Jak poinformował mł. kpt. Krzysztof Orłowski, oficer prasowy Komendy Powiatowej Państwowej Straży Pożarnej w Kutnie, do godziny 19:00 odnotowano łącznie 18 interwencji związanych z usuwaniem skutków burzy.
Najwięcej zdarzeń, bo 15, dotyczyło powalonych drzew, które blokowały drogi. W wyniku silnego wiatru doszło także do uszkodzeń dachów:
- w Dąbrowicach uszkodzony został dach na budynku gospodarczym,
- w Pawlikowicach (gm. Krośniewice) zerwany został dach budynku mieszkalnego,
- a w miejscowości Malina (gm. Kutno) uszkodzony został dach domu jednorodzinnego.
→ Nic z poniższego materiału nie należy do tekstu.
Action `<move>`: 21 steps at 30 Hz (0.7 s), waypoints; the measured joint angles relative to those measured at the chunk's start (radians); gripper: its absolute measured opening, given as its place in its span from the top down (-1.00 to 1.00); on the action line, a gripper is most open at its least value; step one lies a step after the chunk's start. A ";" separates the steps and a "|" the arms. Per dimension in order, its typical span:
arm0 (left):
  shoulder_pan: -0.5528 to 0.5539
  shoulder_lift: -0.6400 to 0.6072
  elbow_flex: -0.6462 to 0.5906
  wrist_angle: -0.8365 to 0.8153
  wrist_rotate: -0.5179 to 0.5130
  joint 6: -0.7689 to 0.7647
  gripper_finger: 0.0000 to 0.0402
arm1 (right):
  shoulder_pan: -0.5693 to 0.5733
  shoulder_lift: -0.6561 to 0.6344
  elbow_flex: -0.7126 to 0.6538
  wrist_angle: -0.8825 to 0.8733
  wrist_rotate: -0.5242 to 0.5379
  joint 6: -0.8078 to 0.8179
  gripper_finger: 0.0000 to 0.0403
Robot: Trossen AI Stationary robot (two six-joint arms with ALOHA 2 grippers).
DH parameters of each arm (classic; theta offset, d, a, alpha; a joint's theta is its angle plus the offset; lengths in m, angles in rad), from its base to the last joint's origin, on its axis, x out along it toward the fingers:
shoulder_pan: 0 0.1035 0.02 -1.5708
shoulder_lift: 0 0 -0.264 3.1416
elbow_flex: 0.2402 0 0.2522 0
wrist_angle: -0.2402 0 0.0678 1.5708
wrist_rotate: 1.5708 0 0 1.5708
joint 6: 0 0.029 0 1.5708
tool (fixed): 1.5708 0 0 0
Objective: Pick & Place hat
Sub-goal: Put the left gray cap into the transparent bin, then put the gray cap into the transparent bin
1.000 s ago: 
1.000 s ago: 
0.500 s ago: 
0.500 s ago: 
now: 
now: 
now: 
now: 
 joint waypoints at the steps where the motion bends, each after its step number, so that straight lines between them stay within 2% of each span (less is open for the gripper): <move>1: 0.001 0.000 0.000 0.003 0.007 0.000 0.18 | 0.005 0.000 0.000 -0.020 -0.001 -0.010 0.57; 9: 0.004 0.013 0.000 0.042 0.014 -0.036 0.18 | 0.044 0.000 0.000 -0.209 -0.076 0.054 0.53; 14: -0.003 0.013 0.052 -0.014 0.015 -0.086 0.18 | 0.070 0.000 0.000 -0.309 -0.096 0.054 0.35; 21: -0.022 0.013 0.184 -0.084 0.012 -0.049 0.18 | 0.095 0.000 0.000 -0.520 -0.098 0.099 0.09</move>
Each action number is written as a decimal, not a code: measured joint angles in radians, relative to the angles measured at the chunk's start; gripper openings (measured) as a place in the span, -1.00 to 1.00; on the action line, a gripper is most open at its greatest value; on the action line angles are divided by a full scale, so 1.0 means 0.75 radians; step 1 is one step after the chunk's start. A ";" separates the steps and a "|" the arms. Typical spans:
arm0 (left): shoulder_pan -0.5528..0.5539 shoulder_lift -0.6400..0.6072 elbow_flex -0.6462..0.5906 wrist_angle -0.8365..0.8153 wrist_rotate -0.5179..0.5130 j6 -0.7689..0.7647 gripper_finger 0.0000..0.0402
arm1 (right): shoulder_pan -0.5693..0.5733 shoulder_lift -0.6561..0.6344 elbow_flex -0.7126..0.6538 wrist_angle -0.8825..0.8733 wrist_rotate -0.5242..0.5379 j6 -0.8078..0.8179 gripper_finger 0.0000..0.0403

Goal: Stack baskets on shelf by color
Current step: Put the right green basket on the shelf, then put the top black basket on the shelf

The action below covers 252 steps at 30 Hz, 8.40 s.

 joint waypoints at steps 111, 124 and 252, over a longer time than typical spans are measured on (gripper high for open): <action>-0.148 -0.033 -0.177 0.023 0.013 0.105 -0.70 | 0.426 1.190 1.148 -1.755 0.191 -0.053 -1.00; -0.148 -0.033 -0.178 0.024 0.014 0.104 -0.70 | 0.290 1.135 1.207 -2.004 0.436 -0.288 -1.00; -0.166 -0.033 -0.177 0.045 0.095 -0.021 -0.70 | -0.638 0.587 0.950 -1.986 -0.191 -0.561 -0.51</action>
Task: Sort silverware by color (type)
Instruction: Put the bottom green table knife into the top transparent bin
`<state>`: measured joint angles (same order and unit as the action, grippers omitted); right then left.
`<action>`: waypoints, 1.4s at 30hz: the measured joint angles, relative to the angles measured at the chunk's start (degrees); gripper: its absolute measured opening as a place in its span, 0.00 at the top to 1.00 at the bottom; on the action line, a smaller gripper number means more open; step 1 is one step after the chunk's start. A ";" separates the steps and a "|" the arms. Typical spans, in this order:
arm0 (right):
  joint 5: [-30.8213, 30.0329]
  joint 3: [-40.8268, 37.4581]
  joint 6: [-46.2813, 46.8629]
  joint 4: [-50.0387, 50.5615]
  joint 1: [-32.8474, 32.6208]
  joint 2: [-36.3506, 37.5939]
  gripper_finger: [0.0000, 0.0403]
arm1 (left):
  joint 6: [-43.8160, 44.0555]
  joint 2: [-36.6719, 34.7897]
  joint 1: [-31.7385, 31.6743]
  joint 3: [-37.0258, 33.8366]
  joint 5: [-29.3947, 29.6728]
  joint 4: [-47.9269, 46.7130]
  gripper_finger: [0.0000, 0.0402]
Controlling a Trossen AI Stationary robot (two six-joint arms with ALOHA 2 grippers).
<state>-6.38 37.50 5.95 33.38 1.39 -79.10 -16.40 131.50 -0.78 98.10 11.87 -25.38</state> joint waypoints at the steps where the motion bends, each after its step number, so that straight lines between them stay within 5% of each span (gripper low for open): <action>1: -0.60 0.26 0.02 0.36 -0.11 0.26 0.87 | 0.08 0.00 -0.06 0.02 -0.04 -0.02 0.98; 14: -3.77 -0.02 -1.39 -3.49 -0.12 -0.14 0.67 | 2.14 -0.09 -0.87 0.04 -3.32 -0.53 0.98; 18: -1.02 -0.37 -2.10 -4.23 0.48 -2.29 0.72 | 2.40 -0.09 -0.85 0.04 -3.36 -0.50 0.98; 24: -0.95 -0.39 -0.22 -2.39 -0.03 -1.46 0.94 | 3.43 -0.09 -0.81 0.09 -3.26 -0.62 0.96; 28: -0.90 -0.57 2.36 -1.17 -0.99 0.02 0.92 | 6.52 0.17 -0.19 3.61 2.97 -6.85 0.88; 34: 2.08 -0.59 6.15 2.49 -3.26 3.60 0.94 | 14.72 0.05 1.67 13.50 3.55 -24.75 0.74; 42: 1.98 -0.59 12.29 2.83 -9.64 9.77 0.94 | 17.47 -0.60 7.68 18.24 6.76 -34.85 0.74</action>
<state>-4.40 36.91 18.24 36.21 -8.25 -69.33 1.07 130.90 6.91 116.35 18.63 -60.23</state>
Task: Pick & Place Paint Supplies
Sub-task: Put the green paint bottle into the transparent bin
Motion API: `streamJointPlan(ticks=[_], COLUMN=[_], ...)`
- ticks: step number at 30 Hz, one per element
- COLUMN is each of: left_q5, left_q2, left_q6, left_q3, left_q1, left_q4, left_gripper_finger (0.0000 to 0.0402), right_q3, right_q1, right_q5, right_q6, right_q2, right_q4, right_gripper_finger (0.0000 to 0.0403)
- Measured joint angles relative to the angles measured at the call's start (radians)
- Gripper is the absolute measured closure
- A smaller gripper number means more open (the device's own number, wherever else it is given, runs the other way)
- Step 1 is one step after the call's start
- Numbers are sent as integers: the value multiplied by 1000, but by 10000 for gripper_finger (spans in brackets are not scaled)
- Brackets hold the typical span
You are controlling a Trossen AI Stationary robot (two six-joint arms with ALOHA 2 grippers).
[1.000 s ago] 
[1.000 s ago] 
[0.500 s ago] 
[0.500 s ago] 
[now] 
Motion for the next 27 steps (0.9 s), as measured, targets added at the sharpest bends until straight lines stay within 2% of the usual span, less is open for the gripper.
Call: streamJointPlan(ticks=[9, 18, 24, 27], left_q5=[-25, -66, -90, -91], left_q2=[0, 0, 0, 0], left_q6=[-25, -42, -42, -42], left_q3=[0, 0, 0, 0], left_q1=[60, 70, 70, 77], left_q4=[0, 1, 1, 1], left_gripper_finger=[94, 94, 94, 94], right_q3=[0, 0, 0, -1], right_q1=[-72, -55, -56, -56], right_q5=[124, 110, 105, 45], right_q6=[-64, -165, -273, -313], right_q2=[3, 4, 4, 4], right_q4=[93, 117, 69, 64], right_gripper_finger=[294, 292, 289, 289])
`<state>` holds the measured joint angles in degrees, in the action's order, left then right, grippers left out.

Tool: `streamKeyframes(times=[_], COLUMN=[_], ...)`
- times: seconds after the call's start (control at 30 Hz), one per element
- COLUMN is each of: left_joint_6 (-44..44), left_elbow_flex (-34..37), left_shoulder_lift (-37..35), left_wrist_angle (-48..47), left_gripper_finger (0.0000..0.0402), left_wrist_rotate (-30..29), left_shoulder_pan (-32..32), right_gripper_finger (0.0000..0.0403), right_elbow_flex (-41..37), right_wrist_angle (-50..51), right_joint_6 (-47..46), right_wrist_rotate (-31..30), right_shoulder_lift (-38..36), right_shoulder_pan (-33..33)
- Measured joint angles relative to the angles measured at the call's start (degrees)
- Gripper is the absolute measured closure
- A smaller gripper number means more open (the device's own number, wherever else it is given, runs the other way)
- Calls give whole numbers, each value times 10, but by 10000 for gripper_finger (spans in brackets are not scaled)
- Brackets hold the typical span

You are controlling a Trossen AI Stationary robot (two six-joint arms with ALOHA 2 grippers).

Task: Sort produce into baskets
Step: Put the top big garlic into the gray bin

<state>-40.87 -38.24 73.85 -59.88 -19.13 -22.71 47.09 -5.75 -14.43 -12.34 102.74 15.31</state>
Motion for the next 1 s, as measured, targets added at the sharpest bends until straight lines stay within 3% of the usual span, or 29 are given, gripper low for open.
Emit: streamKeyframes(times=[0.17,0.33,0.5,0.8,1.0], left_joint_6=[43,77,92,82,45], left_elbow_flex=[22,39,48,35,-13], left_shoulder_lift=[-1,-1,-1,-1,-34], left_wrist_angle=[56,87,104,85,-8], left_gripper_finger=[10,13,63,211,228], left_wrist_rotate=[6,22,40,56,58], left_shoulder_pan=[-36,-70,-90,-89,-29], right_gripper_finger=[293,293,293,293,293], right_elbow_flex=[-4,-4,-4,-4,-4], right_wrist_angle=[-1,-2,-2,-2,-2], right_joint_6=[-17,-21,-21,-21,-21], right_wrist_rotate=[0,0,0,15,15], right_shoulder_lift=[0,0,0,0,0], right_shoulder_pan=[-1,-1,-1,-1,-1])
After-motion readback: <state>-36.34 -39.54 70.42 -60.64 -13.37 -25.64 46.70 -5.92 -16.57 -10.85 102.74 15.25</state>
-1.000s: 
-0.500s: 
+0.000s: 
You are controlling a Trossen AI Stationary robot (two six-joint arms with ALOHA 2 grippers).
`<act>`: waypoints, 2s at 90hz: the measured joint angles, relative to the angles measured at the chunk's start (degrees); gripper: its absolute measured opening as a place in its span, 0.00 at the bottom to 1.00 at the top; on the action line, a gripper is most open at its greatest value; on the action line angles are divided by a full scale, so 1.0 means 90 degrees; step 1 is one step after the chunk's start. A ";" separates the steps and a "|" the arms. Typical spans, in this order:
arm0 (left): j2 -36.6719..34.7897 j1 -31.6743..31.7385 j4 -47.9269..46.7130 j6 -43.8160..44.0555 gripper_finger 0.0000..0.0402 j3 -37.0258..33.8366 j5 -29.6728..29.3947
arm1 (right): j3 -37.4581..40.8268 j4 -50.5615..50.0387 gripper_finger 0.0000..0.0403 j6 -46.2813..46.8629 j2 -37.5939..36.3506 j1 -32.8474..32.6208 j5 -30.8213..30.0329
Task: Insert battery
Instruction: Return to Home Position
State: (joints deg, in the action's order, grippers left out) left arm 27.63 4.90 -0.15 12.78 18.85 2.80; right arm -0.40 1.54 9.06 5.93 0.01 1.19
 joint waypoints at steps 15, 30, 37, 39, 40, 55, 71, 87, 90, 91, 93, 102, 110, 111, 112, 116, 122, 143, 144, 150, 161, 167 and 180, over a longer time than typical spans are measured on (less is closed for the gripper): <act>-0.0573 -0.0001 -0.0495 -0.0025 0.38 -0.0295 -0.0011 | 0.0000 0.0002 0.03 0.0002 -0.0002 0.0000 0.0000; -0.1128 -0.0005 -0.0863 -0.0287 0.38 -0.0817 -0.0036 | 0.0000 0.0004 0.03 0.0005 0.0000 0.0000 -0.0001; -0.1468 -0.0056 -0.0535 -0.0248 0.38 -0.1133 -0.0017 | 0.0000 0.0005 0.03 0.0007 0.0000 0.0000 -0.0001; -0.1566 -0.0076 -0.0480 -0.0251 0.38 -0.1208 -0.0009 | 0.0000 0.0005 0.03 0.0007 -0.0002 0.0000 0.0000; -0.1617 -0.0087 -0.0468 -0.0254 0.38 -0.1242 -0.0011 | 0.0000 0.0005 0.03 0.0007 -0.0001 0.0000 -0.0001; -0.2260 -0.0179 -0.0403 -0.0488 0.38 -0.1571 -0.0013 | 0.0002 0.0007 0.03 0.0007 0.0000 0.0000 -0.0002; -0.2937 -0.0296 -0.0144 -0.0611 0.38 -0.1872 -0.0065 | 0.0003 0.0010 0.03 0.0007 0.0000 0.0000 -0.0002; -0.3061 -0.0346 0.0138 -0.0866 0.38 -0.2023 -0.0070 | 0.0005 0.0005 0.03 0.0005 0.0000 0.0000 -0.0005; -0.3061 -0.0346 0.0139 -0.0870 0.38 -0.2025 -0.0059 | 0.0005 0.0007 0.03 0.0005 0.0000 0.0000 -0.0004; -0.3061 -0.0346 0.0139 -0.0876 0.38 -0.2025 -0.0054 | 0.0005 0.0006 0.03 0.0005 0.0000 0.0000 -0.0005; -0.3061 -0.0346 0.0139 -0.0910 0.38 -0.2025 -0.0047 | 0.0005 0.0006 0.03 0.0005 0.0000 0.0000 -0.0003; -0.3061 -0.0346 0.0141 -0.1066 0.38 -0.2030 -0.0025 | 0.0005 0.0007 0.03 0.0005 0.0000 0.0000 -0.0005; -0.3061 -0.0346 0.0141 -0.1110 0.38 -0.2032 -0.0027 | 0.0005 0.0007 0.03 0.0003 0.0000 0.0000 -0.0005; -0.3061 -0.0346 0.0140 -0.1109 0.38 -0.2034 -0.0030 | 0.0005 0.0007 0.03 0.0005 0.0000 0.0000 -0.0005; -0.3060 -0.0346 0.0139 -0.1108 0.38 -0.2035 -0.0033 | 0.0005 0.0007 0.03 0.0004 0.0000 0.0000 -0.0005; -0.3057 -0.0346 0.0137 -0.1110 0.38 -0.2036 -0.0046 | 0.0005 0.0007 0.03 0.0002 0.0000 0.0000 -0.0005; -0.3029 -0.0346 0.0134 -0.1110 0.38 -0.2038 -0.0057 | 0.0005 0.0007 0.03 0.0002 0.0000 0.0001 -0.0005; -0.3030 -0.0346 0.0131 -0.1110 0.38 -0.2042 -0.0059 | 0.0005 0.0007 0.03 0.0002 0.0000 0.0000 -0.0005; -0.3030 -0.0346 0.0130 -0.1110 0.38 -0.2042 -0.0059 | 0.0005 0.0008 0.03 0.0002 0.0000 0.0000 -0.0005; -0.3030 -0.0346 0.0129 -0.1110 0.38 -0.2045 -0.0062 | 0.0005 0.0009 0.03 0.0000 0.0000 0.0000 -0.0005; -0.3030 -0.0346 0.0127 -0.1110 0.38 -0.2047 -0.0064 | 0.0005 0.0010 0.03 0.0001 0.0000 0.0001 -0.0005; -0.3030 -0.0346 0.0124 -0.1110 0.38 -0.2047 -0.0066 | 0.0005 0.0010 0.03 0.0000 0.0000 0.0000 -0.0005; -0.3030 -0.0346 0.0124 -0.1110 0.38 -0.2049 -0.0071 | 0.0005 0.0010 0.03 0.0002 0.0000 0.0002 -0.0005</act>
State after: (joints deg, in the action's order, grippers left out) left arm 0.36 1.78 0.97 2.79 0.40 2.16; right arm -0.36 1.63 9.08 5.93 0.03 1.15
Według informacji z Komendy Powiatowej Państwowej Straży Pożarnej w Kutnie, interwencje odnotowano między innymi w Bedlnie, Kutnie, Orłowie-Parcela, Woźniakowie, Krzesinie-Parcela, Konarach, Nowych Ostrowach oraz Gołębiewku Nowym. W działaniach uczestniczyły zastępy z Jednostki Ratowniczo-Gaśniczej w Kutnie oraz liczne jednostki Ochotniczych Straży Pożarnych z całego powiatu.
Na szczęście, jak przekazali strażacy, nie odnotowano osób poszkodowanych. Służby w dalszym ciągu monitorują sytuację i usuwają skutki zniszczeń.
Strażacy apelują o ostrożność podczas silnych wiatrów i przypominają, by w czasie burz unikać przebywania pod drzewami oraz zabezpieczać luźne przedmioty na posesjach, które mogą zostać porwane przez podmuchy.